100% Teroldego. Granato is an historic and special wine for Foradori. It comes from their original Campo Rotaliano estate vineyard on this flat, sunny, well-drained plateau with sandy, stony, Dolomitic limestone soils. And as is true of all Foradori reds, the farming is certified-biodynamic and the winemaking very light-handed. That said, several things make Granato stand out. It is Foradori's only riserva, first bottled by Elisabetta in 1986, and the wine that put Foradori on the international wine map; it comes from 3 parcels of the oldest, pergola-trained vines, planted from 1938 to 1956 on the most gravellly parts of the vineyard; and it is the longest-aged and -lived of their wines. The old and genetically diverse material in the Granato vineyard is the source of all cuttings needed for re-planting vines at Foradori.

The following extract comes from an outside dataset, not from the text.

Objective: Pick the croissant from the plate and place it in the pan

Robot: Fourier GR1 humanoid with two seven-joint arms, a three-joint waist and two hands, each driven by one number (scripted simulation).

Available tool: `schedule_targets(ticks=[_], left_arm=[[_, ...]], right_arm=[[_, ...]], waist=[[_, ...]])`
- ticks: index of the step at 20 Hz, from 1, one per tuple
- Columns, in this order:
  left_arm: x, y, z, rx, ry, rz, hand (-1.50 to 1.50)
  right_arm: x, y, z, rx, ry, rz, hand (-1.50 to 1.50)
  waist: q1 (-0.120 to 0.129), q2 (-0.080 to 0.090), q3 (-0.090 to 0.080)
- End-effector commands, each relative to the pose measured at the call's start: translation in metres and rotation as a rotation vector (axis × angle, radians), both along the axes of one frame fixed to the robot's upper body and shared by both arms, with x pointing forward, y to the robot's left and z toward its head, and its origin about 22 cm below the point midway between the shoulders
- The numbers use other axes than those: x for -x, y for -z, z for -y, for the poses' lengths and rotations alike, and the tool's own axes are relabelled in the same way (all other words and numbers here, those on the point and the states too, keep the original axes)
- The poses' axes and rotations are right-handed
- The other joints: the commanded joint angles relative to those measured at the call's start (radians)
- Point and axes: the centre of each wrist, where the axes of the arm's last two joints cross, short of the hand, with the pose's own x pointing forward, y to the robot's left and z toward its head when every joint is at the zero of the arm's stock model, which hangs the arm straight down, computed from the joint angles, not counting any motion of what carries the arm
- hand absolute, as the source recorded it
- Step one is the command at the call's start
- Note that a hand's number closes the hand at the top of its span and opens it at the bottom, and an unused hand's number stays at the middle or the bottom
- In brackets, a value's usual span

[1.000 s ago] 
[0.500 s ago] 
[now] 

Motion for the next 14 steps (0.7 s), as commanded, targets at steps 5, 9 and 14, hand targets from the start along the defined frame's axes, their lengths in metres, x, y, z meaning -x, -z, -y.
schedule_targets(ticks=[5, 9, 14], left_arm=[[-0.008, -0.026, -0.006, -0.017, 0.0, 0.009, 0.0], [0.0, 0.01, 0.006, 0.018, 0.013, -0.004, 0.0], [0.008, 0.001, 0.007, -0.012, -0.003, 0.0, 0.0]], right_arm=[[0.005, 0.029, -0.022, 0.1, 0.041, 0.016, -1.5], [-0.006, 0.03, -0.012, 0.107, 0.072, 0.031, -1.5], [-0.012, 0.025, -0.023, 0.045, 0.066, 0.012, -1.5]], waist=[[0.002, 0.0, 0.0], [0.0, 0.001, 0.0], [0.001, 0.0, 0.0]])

In its early years, Granato was a more internationally-styled wine, aged in new French barrique and garnering high scores from critics and collectors, and that is how it often still viewed out in the wider wine world. But notably, the last vintage with any new barrique was 2000 and the last vintage with even used barrique was 2008. The vinification and aging of Granato gradually shifted into something more gentle and traditional, with a true terroir focus, as the farming evolved from conventional to organic to biodynamic. The hand-harvested fruit is partly destemmed and gently pressed, with up to 40-50% whole clusters. Fermentation is spontaneous in huge, open wooden vats or tini, with little to no sulfur generally. Maceration is two to three weeks and is built not around punch-downs or pump-overs but rather around the infusion effect of a cappello sommerso or submerged cap of skins in the wine. The wine is aged in old oak botti up to 22 hectoliters in size for around 15 months, before being bottled unfiltered and aged another year before release.

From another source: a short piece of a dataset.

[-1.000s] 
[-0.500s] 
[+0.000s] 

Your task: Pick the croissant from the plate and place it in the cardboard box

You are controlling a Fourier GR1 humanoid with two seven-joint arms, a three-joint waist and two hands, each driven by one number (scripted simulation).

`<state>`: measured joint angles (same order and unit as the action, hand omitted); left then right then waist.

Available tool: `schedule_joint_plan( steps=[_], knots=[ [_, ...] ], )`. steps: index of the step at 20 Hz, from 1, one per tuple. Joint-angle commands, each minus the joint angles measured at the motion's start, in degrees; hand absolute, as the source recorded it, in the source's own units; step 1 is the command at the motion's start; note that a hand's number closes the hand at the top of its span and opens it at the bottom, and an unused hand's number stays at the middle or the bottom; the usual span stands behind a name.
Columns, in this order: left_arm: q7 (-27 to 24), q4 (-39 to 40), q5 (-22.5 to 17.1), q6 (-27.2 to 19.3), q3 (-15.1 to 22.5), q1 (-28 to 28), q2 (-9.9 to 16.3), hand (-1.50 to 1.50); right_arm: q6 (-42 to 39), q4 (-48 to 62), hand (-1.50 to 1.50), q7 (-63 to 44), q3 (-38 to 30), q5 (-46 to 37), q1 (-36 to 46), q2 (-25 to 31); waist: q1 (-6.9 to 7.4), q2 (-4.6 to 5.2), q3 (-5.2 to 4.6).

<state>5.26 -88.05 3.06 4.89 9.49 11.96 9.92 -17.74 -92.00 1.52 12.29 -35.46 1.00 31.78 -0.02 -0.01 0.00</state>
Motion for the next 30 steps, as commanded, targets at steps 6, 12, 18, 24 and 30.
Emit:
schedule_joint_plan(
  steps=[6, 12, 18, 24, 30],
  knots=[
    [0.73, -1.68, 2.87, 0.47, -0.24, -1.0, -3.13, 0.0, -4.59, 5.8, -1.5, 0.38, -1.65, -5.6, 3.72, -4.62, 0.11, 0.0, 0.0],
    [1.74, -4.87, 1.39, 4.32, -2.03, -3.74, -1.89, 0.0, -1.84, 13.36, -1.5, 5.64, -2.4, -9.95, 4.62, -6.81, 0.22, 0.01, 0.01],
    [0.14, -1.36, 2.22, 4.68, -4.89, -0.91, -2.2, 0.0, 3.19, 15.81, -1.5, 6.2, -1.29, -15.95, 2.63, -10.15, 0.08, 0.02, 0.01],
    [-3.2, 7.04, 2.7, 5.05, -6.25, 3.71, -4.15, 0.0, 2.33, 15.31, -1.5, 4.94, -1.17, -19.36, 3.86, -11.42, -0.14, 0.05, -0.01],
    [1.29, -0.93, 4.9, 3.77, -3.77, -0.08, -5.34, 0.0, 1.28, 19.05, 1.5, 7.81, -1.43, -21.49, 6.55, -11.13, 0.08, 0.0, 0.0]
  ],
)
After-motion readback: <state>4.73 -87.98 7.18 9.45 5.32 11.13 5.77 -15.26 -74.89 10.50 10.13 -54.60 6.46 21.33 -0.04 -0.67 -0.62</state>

The name "Granato" means "garnet" in Italian but is especially a reference to the pomegranate or in Italian melograno, a fruit of Mediterranean origin, like the first grape vines brought to Italy millenia ago. Elisabetta has always felt stirred by the vitality within this bright, juicy, tannic, many-seeded orb; the name honors that connection she always made between the self-contained beauty and energy of this old-vine wine and this ancient fruit.